## Your objective
The entries below contain a line with "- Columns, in" and a line with "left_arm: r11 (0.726". Quote exactly those two lines and all lines between them.

*** Opening Source material ***

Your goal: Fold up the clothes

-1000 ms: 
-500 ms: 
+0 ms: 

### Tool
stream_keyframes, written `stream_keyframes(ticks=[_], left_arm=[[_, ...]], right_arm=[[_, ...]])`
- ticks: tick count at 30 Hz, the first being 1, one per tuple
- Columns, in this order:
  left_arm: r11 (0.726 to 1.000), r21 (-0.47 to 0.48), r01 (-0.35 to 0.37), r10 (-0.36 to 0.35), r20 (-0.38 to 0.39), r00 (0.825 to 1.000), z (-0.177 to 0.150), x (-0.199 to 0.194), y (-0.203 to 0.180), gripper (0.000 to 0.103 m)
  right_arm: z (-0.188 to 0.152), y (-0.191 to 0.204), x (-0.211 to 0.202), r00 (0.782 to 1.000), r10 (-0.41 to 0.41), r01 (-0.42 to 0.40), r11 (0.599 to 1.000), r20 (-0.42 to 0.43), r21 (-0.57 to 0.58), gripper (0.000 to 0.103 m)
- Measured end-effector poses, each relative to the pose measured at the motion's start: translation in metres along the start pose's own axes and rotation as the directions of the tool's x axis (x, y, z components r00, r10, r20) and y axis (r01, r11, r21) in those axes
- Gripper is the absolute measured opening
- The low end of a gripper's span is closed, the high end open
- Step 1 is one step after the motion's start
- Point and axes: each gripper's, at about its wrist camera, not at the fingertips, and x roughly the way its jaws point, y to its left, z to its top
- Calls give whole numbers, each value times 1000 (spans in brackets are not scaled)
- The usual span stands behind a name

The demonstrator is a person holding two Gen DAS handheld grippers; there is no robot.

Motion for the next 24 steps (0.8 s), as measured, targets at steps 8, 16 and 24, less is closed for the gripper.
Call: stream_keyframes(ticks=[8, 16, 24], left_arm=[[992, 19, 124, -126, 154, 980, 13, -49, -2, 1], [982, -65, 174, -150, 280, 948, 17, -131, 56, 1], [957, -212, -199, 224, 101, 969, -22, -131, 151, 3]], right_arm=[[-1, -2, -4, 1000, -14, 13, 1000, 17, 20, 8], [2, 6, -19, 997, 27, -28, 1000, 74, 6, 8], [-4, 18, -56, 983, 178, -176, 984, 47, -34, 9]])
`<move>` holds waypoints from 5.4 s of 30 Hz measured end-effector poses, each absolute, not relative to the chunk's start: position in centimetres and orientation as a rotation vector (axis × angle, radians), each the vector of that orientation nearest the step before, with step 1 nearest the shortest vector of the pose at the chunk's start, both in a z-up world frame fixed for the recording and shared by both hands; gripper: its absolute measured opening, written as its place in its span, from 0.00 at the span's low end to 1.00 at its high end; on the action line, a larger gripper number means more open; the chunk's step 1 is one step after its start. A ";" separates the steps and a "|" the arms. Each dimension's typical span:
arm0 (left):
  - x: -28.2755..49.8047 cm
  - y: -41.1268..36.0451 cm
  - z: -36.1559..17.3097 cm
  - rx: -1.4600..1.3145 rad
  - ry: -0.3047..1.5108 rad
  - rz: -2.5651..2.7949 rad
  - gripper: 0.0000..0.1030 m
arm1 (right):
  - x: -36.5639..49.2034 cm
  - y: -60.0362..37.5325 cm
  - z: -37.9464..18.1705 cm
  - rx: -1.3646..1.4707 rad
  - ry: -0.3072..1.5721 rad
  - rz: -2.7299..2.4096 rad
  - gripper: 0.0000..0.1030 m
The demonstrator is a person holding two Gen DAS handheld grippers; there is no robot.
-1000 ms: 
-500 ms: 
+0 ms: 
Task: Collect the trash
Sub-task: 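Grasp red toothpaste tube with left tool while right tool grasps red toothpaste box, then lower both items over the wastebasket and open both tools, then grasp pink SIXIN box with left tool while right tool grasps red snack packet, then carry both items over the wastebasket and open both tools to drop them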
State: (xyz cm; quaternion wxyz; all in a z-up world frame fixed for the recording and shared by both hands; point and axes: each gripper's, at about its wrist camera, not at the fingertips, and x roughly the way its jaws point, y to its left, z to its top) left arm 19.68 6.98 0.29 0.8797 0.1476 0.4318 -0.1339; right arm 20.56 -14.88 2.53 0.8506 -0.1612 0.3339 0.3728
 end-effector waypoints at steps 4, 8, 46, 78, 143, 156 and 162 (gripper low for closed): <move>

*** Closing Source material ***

## Task result
- Columns, in this order:
  left_arm: r11 (0.726 to 1.000), r21 (-0.47 to 0.48), r01 (-0.35 to 0.37), r10 (-0.36 to 0.35), r20 (-0.38 to 0.39), r00 (0.825 to 1.000), z (-0.177 to 0.150), x (-0.199 to 0.194), y (-0.203 to 0.180), gripper (0.000 to 0.103 m)

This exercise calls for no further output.